What is needed –
Copy the records below character for character.

Collection entries

____

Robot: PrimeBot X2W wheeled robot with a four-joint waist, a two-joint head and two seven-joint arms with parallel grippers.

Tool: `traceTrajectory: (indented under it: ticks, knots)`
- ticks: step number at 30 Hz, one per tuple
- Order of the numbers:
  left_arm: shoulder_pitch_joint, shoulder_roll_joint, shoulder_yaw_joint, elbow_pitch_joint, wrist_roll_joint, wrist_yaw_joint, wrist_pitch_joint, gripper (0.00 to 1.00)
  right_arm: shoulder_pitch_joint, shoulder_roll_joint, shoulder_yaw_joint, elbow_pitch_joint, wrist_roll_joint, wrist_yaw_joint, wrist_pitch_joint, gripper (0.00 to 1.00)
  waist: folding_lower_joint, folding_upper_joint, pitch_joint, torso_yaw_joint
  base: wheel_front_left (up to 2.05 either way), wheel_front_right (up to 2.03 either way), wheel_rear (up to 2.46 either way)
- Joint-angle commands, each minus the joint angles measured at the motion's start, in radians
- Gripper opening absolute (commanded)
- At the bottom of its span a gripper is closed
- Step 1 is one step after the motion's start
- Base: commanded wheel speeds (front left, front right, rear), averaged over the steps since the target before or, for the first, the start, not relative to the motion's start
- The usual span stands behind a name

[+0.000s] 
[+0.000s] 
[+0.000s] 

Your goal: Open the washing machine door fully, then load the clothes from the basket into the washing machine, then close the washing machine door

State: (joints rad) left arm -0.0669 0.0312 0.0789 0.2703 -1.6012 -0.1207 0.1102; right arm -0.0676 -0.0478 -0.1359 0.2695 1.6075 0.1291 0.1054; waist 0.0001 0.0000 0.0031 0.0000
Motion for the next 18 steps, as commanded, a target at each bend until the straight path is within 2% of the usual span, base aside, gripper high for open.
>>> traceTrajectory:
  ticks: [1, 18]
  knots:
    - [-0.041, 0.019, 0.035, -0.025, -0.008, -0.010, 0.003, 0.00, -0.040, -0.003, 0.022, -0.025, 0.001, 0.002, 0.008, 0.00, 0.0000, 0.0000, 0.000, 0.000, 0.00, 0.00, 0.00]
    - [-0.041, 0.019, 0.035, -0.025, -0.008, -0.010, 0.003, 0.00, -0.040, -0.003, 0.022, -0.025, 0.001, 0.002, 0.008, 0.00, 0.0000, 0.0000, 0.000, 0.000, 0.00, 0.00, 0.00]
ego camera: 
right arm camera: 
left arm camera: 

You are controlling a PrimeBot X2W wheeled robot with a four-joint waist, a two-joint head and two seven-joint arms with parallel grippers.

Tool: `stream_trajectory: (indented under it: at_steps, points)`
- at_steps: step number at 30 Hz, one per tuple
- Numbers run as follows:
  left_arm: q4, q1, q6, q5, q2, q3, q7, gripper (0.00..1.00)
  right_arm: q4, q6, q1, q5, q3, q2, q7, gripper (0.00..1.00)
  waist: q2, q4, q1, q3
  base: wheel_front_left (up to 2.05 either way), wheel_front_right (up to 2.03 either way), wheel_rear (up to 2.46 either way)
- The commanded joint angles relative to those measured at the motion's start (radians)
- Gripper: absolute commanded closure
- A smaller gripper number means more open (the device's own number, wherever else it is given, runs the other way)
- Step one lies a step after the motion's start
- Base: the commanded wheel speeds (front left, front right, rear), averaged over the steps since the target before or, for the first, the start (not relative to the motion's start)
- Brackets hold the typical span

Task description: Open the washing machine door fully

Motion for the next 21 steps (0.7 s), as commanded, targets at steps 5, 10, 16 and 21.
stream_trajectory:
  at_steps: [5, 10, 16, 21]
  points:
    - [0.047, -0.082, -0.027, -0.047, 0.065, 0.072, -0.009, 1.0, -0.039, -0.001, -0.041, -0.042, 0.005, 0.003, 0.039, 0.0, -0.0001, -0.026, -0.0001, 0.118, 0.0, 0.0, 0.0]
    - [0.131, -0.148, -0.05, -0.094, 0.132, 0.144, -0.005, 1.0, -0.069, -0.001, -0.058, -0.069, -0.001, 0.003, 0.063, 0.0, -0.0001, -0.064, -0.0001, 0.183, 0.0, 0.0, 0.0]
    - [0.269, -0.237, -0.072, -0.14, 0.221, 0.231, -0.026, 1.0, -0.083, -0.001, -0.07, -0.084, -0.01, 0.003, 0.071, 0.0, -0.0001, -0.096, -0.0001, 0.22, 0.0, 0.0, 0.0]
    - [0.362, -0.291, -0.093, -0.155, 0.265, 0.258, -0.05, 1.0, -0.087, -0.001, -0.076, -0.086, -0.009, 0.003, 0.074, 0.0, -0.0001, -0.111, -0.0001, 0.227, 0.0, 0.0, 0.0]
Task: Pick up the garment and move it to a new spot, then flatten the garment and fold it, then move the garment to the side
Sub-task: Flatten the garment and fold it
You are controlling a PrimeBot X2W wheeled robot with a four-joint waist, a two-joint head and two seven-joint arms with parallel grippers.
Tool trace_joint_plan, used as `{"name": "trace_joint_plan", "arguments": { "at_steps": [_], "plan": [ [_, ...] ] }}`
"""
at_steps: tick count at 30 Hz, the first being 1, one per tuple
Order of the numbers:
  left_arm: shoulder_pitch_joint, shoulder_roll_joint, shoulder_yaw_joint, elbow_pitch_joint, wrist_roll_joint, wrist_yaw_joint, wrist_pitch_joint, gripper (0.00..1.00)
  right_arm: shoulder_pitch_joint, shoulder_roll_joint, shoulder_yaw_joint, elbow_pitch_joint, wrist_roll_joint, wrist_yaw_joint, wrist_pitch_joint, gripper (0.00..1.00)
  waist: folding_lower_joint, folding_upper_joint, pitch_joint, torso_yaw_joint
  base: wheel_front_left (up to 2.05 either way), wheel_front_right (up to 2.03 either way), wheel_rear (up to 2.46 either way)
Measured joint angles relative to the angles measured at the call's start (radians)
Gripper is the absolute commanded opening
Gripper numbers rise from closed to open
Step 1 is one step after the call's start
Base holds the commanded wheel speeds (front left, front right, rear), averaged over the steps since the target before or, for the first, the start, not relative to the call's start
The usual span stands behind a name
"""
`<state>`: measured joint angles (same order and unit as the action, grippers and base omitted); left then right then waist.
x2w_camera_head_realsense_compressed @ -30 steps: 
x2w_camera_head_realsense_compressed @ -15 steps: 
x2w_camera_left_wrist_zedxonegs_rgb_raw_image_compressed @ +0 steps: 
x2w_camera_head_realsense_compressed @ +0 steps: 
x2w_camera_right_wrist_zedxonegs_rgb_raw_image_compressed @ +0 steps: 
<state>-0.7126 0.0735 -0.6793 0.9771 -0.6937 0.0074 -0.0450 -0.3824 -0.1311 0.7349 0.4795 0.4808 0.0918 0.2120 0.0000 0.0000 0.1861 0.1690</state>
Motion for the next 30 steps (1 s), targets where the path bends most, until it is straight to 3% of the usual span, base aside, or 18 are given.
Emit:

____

Answer to the problem –
Robot: PrimeBot X2W wheeled robot with a four-joint waist, a two-joint head and two seven-joint arms with parallel grippers.

Tool: `traceTrajectory: (indented under it: ticks, knots)`
- ticks: step number at 30 Hz, one per tuple
- Order of the numbers:
  left_arm: shoulder_pitch_joint, shoulder_roll_joint, shoulder_yaw_joint, elbow_pitch_joint, wrist_roll_joint, wrist_yaw_joint, wrist_pitch_joint, gripper (0.00 to 1.00)
  right_arm: shoulder_pitch_joint, shoulder_roll_joint, shoulder_yaw_joint, elbow_pitch_joint, wrist_roll_joint, wrist_yaw_joint, wrist_pitch_joint, gripper (0.00 to 1.00)
  waist: folding_lower_joint, folding_upper_joint, pitch_joint, torso_yaw_joint
  base: wheel_front_left (up to 2.05 either way), wheel_front_right (up to 2.03 either way), wheel_rear (up to 2.46 either way)
- Joint-angle commands, each minus the joint angles measured at the motion's start, in radians
- Gripper opening absolute (commanded)
- At the bottom of its span a gripper is closed
- Step 1 is one step after the motion's start
- Base: commanded wheel speeds (front left, front right, rear), averaged over the steps since the target before or, for the first, the start, not relative to the motion's start
- The usual span stands behind a name

[+0.000s] 
[+0.000s] 
[+0.000s] 

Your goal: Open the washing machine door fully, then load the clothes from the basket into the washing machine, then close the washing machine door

State: (joints rad) left arm -0.0669 0.0312 0.0789 0.2703 -1.6012 -0.1207 0.1102; right arm -0.0676 -0.0478 -0.1359 0.2695 1.6075 0.1291 0.1054; waist 0.0001 0.0000 0.0031 0.0000
Motion for the next 18 steps, as commanded, a target at each bend until the straight path is within 2% of the usual span, base aside, gripper high for open.
>>> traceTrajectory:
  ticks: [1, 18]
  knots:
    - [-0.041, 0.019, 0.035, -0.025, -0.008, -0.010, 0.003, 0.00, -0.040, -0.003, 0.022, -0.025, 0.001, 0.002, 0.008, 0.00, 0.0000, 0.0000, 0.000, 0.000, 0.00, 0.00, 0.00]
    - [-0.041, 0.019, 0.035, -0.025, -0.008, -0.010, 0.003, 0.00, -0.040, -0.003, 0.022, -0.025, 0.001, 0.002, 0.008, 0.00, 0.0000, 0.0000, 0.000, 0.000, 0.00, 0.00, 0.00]
ego camera: 
right arm camera: 
left arm camera: 

You are controlling a PrimeBot X2W wheeled robot with a four-joint waist, a two-joint head and two seven-joint arms with parallel grippers.

Tool: `stream_trajectory: (indented under it: at_steps, points)`
- at_steps: step number at 30 Hz, one per tuple
- Numbers run as follows:
  left_arm: q4, q1, q6, q5, q2, q3, q7, gripper (0.00..1.00)
  right_arm: q4, q6, q1, q5, q3, q2, q7, gripper (0.00..1.00)
  waist: q2, q4, q1, q3
  base: wheel_front_left (up to 2.05 either way), wheel_front_right (up to 2.03 either way), wheel_rear (up to 2.46 either way)
- The commanded joint angles relative to those measured at the motion's start (radians)
- Gripper: absolute commanded closure
- A smaller gripper number means more open (the device's own number, wherever else it is given, runs the other way)
- Step one lies a step after the motion's start
- Base: the commanded wheel speeds (front left, front right, rear), averaged over the steps since the target before or, for the first, the start (not relative to the motion's start)
- Brackets hold the typical span

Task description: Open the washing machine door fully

Motion for the next 21 steps (0.7 s), as commanded, targets at steps 5, 10, 16 and 21.
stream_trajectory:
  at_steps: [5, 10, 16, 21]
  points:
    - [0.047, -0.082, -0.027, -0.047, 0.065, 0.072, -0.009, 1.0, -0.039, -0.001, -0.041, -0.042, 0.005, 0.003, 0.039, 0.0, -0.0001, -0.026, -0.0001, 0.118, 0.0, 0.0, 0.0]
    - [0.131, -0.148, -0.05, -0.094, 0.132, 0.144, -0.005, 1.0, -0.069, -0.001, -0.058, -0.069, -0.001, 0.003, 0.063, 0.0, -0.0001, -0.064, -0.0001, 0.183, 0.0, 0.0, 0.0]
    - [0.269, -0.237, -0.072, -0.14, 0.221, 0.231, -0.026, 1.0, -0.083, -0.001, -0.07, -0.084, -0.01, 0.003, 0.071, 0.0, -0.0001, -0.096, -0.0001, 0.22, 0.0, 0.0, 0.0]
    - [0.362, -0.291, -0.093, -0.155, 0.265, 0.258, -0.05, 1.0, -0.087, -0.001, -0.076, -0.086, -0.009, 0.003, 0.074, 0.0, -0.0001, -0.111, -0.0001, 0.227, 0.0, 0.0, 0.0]
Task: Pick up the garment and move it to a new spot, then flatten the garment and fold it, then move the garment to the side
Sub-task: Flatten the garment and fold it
You are controlling a PrimeBot X2W wheeled robot with a four-joint waist, a two-joint head and two seven-joint arms with parallel grippers.
Tool trace_joint_plan, used as `{"name": "trace_joint_plan", "arguments": { "at_steps": [_], "plan": [ [_, ...] ] }}`
"""
at_steps: tick count at 30 Hz, the first being 1, one per tuple
Order of the numbers:
  left_arm: shoulder_pitch_joint, shoulder_roll_joint, shoulder_yaw_joint, elbow_pitch_joint, wrist_roll_joint, wrist_yaw_joint, wrist_pitch_joint, gripper (0.00..1.00)
  right_arm: shoulder_pitch_joint, shoulder_roll_joint, shoulder_yaw_joint, elbow_pitch_joint, wrist_roll_joint, wrist_yaw_joint, wrist_pitch_joint, gripper (0.00..1.00)
  waist: folding_lower_joint, folding_upper_joint, pitch_joint, torso_yaw_joint
  base: wheel_front_left (up to 2.05 either way), wheel_front_right (up to 2.03 either way), wheel_rear (up to 2.46 either way)
Measured joint angles relative to the angles measured at the call's start (radians)
Gripper is the absolute commanded opening
Gripper numbers rise from closed to open
Step 1 is one step after the call's start
Base holds the commanded wheel speeds (front left, front right, rear), averaged over the steps since the target before or, for the first, the start, not relative to the call's start
The usual span stands behind a name
"""
`<state>`: measured joint angles (same order and unit as the action, grippers and base omitted); left then right then waist.
x2w_camera_head_realsense_compressed @ -30 steps: 
x2w_camera_head_realsense_compressed @ -15 steps: 
x2w_camera_left_wrist_zedxonegs_rgb_raw_image_compressed @ +0 steps: 
x2w_camera_head_realsense_compressed @ +0 steps: 
x2w_camera_right_wrist_zedxonegs_rgb_raw_image_compressed @ +0 steps: 
<state>-0.7126 0.0735 -0.6793 0.9771 -0.6937 0.0074 -0.0450 -0.3824 -0.1311 0.7349 0.4795 0.4808 0.0918 0.2120 0.0000 0.0000 0.1861 0.1690</state>
Motion for the next 30 steps (1 s), targets where the path bends most, until it is straight to 3% of the usual span, base aside, or 18 are given.
Emit:

The response to this exercise has been given in full.